One of my most popular club lectures is about the development and safe use of navigational electronics. It masquerades under the title of ‘Man is Not Lost ‘. The talk, a mix of yarns and solid information, is a friendly and irreverent look at the changes many of us have seen from the days when I found Barbados after 42 days at sea with no chart at all – just a lat/long to shoot for, a sextant and my grandfather’s pocket watch – to my current chart plotters that sometimes manage to lead me astray.
I have another lecture, called ‘The Boats that Built Britain’ which is based on my popular BBC2/4 TV series. It gives an insight into the presenter’s lot and includes a few out-takes.
Also on offer is a talk entitled ‘Ice With Everything’. This is about a trip I made recently in a mate’s boat that he bought for £14,000 on eBay. There’s rape and pillage involved, but not from us boys I hasten to add. That’s where the Vikings come in. A rollicking tale.
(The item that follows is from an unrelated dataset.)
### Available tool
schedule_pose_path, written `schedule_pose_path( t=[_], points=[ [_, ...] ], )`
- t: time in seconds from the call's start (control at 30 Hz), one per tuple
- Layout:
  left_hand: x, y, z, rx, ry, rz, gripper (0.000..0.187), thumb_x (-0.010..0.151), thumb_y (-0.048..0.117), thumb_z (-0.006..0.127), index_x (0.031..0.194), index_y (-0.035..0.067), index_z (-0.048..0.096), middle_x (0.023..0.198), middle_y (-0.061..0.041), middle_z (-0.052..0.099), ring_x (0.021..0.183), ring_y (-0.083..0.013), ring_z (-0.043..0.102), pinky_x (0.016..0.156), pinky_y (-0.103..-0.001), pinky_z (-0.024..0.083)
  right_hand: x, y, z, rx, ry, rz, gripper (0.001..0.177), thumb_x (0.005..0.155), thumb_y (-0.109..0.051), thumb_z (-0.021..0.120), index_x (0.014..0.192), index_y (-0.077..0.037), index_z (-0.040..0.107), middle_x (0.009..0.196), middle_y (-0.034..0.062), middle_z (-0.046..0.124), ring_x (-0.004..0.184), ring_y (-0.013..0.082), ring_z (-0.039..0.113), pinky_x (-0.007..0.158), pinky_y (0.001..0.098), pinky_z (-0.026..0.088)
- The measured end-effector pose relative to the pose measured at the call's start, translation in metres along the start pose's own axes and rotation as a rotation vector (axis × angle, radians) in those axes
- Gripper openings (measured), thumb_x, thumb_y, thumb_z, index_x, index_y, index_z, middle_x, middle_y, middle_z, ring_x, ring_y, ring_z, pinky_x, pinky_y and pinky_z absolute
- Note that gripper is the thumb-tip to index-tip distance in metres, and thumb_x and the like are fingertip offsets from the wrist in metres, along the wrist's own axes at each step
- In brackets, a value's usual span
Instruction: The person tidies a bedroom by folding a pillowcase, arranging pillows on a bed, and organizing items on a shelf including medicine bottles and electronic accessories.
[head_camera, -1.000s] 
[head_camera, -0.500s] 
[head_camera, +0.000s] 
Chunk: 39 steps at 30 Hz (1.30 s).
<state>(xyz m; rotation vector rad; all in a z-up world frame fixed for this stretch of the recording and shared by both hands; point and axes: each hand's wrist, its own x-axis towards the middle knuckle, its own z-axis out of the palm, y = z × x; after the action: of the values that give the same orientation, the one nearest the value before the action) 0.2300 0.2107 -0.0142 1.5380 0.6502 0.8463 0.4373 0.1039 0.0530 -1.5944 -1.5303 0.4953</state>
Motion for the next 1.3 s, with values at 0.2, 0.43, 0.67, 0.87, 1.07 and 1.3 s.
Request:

My latest lecture is called ‘What Ship? Where Bound? ‘ This is a talk on two levels – part autobiographical, part historical. My lifetime involvement with cruising ancient pilot boats gave me a headstart when writing my most recent book about the history of the sailing pilots in northern Europe. Hair-raising tales of the everyday life of a pilot are interwoven with my own adventures to Brazil, Greenland and Soviet Russia. The reason this form of vessel was so popular is explained – all backed up by a load of images from the era of magic lantern slides to digital pix of today.
All these lectures are richly illustrated and last about 50 minutes with a question-and-answer session afterwards. If your club is outside the Solent area, there may be some modest travel expenses.